Low incidence doesn't mean few sufferers

The label 'rare' is usually taken to mean that a disease affects fewer than 7.5 people per 10,000. This includes well-known scourges such as multiple sclerosis, which affects some 500,000 people in Europe. The World Health Organisation (WHO) estimates that there are around 5,000 rare diseases, affecting 20 million people.
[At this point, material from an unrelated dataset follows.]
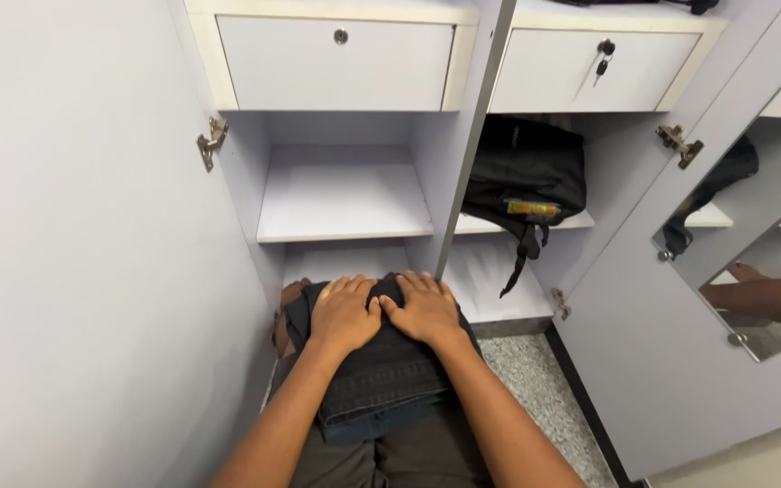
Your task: The person folds several pairs of pants, including blue, beige, and black jeans, and places them into a white wardrobe. The person repeatedly takes pants from the wardrobe, folds them on their lap, and stacks them back onto the shelf.
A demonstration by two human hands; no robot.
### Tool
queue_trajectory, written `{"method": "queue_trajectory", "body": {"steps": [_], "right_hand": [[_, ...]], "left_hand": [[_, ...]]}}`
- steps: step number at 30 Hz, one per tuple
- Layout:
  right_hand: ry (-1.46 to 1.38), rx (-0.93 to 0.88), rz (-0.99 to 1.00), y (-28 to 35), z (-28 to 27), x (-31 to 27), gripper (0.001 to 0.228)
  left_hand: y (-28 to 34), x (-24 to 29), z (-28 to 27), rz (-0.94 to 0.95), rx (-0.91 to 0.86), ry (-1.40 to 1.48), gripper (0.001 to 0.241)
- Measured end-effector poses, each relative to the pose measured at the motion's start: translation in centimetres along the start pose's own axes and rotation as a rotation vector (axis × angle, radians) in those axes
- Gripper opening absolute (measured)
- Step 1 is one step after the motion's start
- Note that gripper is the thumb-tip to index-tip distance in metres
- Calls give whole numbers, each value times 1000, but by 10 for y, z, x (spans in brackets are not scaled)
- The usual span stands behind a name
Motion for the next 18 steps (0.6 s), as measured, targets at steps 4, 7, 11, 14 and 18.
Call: {"method": "queue_trajectory", "body": {"steps": [4, 7, 11, 14, 18], "right_hand": [[-111, -194, 371, 13, -15, 10, 87], [-246, -219, 484, 14, -3, 25, 102], [-192, -191, 452, 17, -3, 24, 102], [-147, -159, 436, 17, -3, 19, 99], [-43, -119, 413, 13, -1, 12, 94]], "left_hand": [[11, 6, -41, -143, -36, -58, 61], [6, -21, -32, -313, -43, -88, 65], [10, -52, -40, -505, -47, 102, 70], [19, -46, -64, -616, -131, 188, 71], [0, -35, -66, -591, -57, -125, 78]]}}
Point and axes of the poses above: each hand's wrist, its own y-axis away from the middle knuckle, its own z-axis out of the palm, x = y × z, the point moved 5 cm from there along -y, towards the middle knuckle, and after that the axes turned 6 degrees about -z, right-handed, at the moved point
Rare diseases can be difficult to diagnose because doctors tend to be unfamiliar with them. They are also hard to cure: 50-80% are genetic in origin and require high-tech remedies such as gene therapy rather than traditional organic chemistry. But, argues the Parliament's STOA Panel, most of the investment needed for gene therapy will be in the development of basic techniques which serve as a platform for other treatments. Effectively, basic R&D costs for orphan drugs are much the same as for any other drugs. To make orphan drugs commercially attractive, something else will have to change.

Lowering the barriers

In the USA and other countries with positive experiences in orphan drug development, that something is the regulatory framework. The US Orphan Drug Act of 1983 and its amendments give the developer an exclusive seven-year marketing period to recoup development costs. Orphan drugs also benefit from fast-track registration and a 50% tax credit on clinical trials in the USA.

It seems to work. In 14 years, 890 substances have been granted orphan drug status in the USA and 173 have received marketing authorisation. Ninety-two organisations have launched one or more orphan drugs. As a result, an estimated 6.5 million American patients stand to benefit.

Orphan drugs in Australia have an exclusive five-year marketing period, exemption from the normal fees imposed by the Therapeutic Goods Administration (TGA), and their own registration procedure. In Japan, special status granted to orphan drugs in 1993 has encouraged the launch of 35 new formulae.


Progress in Europe

France, Spain, Sweden, Denmark, the UK and Germany have all considered the status of orphan drugs, but European harmonisation and commercial encouragement are lacking. The EU now proposes official regulatory status for orphan drugs, with full or partial exemption from registration fees, an exclusive marketing period of ten years, and help with clinical trials.

Tax breaks for R&D are a possibility too. In the USA and Japan, around 40% of the organisations that have licensed orphan drugs are small or medium-sized pharmaceutical companies. This is remarkable in a competitive climate which is forcing even the largest firms to merge to offset the huge costs of drug development. Orphan drugs represent a good opportunity for small firms, and this, says the European Commission, will help Europe remain competitive in the world biotech stakes.

Under the Fifth Framework Programme, research on rare diseases will remain a priority.